Aunque Londres giraba hacia un gran desarrollo social y científico, detrás de la aristocracia que revestía de esplendor los grandes salones, esa penumbrosa mentalidad jugó un papel importante en la letras inglesa, en la noche de ese Londres atiborrado de presagios, con sus calles atestadas de fantasmas, con sus cementerios visitados por borrachos y por poetas, con sus laberinticos callejones donde se establecía el comercio con las putas y con las sombras. En ese Londres enrarecido por el caos y por el miedo de donde surgieron algunos de los mejores poemas del mundo, también surgiría de la penumbra de sus calles un muchacho que en la madrugada atravesaba todo aquel infernal paisaje lleno de almas tormentosas para llegar a la fábrica de betunes donde trabajaba: ese joven con cachucha y mal vestido, al que se podría confundir fácilmente con un gamín, más tarde se convertiría en Charles Dickens, el mejor narrador que ha dado Inglaterra.
Esa era la memorable ciudad donde también escribiría Robert Louis Stevenson La Isla del Tesoro, donde Bram Stoker escribiría Drácula, la más recordada novela de terror, donde Robert Browning escribiría El anillo y el libro, uno de los más complejos, extensos y memorables poemas de todos los tiempos, donde Lord Alfred Tennyson escribiría para siempre aquel memorable poema titulado Ulises. Así comienza:

De nada sirve que viva como un rey inútil
junto a este hogar apagado, entre rocas estériles,
el consorte de una anciana, inventando y decidiendo
leyes arbitrarias para un pueblo bárbaro,
que acumula, y duerme, y se alimenta, y no sabe quién soy.
No encuentro descanso al no viajar; quiero beber
la vida hasta las heces. Siempre he gozado
mucho, he sufrido mucho, con quienes
me amaban o en soledad; en la costa y cuando
con veloces corrientes las constelaciones de la lluvia
irritaban el mar oscuro. He llegado a ser famoso;
pues siempre en camino, impulsado por un corazón hambriento,
he visto y conocido mucho: las ciudades de los hombres
y sus costumbres, climas, consejos y gobiernos,
no siendo en ellas ignorado, sino siempre honrado en todas;
y he bebido el placer del combate junto a mis iguales,
allá lejos, en las resonantes llanuras de la lluviosa Troya.

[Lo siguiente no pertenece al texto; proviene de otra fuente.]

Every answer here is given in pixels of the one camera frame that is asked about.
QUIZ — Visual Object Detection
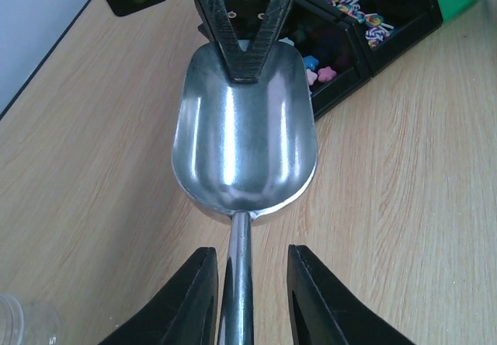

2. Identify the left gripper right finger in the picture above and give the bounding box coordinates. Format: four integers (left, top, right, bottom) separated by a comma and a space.
287, 245, 413, 345

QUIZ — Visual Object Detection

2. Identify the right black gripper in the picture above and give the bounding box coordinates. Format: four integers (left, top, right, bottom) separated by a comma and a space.
196, 0, 292, 83

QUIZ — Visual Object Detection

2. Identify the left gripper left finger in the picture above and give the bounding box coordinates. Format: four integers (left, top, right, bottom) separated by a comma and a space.
101, 247, 218, 345

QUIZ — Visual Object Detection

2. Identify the metal scoop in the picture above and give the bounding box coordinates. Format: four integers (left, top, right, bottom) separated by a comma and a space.
171, 41, 318, 344

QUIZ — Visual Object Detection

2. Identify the clear plastic jar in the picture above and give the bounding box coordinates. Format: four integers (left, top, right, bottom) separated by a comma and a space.
0, 292, 63, 345

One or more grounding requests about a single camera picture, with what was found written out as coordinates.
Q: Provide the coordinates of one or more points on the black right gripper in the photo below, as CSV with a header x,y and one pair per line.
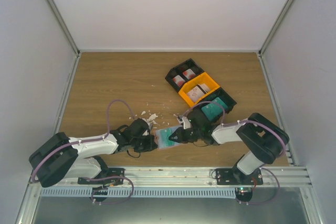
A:
x,y
181,138

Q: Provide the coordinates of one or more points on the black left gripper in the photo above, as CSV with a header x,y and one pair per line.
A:
x,y
150,145

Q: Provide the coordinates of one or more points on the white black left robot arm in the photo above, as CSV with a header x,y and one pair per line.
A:
x,y
63,157

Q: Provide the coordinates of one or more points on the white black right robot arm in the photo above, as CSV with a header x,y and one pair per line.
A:
x,y
265,141

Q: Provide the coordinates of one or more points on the teal cards stack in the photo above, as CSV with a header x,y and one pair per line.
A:
x,y
213,111

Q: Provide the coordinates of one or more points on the pink patterned cards in bin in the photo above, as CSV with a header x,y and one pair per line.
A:
x,y
197,92

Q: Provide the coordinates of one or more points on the red white cards in bin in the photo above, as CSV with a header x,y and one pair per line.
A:
x,y
180,79

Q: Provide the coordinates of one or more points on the yellow plastic bin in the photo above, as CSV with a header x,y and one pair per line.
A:
x,y
202,78

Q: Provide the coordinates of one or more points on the black divided bin left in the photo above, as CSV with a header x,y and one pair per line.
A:
x,y
190,63

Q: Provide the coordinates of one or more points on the black bin right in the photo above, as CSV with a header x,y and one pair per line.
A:
x,y
216,104

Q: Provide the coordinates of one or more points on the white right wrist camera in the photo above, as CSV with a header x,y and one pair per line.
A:
x,y
184,122

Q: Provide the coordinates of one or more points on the aluminium front rail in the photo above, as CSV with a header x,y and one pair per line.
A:
x,y
142,176

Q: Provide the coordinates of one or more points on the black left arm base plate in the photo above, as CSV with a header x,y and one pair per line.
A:
x,y
111,176

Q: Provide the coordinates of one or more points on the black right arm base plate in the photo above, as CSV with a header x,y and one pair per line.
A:
x,y
226,176

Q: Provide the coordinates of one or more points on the grey slotted cable duct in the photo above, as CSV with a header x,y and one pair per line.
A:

Ese Londres inquietaba en la penumbra de la historia de los prerrafaelitas. Rossetti, en cambio, vivía en una metáfora de la belleza, más allá de las mujeres y los colores que atormentaron su vida. Amó a muchas, y a todas las confundía con las diosas de la mitología griega, con mujeres que se apagaban en las líneas de Shakespeare, con Helena de Troya o con alguna de las amazonas de los bosques ingleses como la reina Ginebra.. Sus poemas tienen una constante del desarraigo emocional que lo invadía, la soledad y la oscuridad que lo acecharon siempre, serían el telón de fondo para una de las más trágicas historias de todos los tiempos, y a la vez, uno de los momentos estéticos más bellos de todos los tiempos.

LUZ REPENTINA

Yo estuve aquí antes,
no sé decir cómo y cuándo:
conozco el prado detrás de la puerta,
el dulce aroma penetrante,
los sonidos susurrantes,
las luces a lo largo de la costa.
Tú has sido mía antes;
no sé decir hace cuánto:
pero apenas esa golondrina remontó,
y giró tu cuello, algún velo cayó;
y lo supe al instante.

¿Había sido así antes?
¿No será que el vuelo concéntrico
del tiempo restaure nuestras vidas,
nuestro amor, a pesar de la muerte,
y nos traiga otro deleite noche y día?
Ahora, entonces, ¡con fortuna otra vez!
¡Duerman mis ojos la agitación de tus cabellos!
¿No yaceremos como hemos yacido,
y así, por amor de Amor,
el dormir y el despertar
no rompan ya sus cadenas?

Este es uno de los poemas más famosos de la lengua inglesa. La sensación de estar profetizando el pasado, es muy recurrente en Rossetti. En su palabra hay un sinfín de asombros, de temperamentos, de giros inesperados, de anónimas sensaciones que minan la conciencia del lenguaje, de sortilegios, de magias, de un misticismo abyecto y sobrenatural que se esconde en el interior de sus paisajes, de un dolor estético, profundo, que hiere incluso a sus propias palabras.
Borges describe la poesía de Rossetti de manera tajante: “En toda la obra de Rossetti se respira un ambiente de invernáculo, de belleza enfermiza. El más famoso de sus poemas, la doncella bienaventurada, es la historia de una muchacha que está en el cielo y qué, inclinada sobre la baranda de oro,, espera, y esperará para siempre la llegada de su amante. La revelación es gradual; el paraíso linda con la pesadilla”.
Sin embargo, el poema que más me impresiona de Rossetti se llama Hermana Helena. Es un texto impregnado de mucha magia, de versos que llevan una música visceral, incesante, y mientras el poema va in crescendo, sentimos que algo se mueve en la atmósfera de nuestra mente, que algo está ocurriendo en nosotros, que algo extraño está moviéndose en alguna parte, y que somos parte de ese asombro, que una fuerza sobrenatural está llevando las palabras hacia un caos inevitable, hacia una insospechada maldición. Es sin duda un poema gótico, sus versos son los más extraños y conmovedores, y en ellos se respira una atmósfera enfermiza, parecida a las crea Emily Bronte en Cumbres Borrascosas, la trágica historia de amor entre Catherine y Heatcliff. A propósito, Rossetti al terminar de leer esta novela escribió: “La acción transcurre en el infierno, pero los lugares, no sé por qué, tienen nombres ingleses”.
No creo que haya un poema más extraño, más elaborado, más cadencioso, más original, y con tantos embrujos que Hermana Helena. Este poema me inquieta, reclama toda mi atención. Sus imágenes son vívidas, envenenan al lector. Todo el poema está contaminado de magia.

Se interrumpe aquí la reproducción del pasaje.